Volvamos al inicio tanto de la película como de este texto. Una de las primeras imágenes que vemos es la de Zsófia sola en una habitación con la intimidad de la cámara y reconoce su trágico destino como joven judía. Ahora, en otro primer plano suyo, con todas las cámaras y flashes de la exposición de arquitectura, es capaz de dar el discurso ya mencionado. Este monólogo acaba con una música festiva, por si no es claro que Corbet expone una hipocresía total y un cinismo irrisorio. No hubo fiesta en ese pasado silencioso de Zsófia, como nos recuerda el fundido encadenado que nos lleva hacia atrás. ¿Qué fiesta hay ahora? Zsófia no ha olvidado su pasado, pero finge hacerlo en pro de la idea que busca vender.

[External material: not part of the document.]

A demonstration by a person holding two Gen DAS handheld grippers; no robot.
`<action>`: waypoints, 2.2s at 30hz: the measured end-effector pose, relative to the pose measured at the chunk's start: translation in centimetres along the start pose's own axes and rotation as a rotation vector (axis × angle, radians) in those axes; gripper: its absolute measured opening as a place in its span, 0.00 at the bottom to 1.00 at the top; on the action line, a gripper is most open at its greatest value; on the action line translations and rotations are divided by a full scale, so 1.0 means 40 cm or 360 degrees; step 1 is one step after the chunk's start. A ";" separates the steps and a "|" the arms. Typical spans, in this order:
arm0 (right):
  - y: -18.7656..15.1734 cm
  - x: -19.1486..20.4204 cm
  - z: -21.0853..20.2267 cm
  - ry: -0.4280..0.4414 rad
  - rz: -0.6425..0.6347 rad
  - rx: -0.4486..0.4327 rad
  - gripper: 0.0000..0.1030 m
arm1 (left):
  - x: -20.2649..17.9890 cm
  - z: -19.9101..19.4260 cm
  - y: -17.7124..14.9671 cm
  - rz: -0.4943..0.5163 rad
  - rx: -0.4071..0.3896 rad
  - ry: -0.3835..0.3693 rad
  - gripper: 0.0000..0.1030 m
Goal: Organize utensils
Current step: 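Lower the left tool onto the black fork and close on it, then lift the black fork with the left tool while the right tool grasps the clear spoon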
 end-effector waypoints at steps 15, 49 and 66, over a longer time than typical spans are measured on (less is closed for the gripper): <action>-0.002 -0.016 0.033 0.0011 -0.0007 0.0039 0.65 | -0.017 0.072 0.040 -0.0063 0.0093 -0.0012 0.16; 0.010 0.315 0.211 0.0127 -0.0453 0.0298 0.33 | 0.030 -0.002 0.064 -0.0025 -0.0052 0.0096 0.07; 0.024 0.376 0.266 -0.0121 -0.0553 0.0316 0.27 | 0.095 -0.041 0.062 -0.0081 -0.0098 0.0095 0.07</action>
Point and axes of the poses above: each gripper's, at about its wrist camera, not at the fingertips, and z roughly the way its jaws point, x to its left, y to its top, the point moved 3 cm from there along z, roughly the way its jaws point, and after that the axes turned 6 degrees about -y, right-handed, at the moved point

De más está decir que el ese descaro final es también un ejemplo de la manipulación de narrativas, pues László aseguraba que su arte hablaba por sí solo y ahora Zsófia busca explicarlo y encontrarle significados ocultos. Ella usa el trabajo y sacrificio de otros judíos para sacar provecho de sus propios intereses y no se vuelve mejor que Van Buren, quien en su personificación del sistema y el status quo, demuestra cómo el capitalismo cosecha sus frutos a partir de la explotación de multitudes. Vimos el destino, pero ese fundido del final es un recordatorio de que, a pesar de lo que te digan, sí importa el viaje.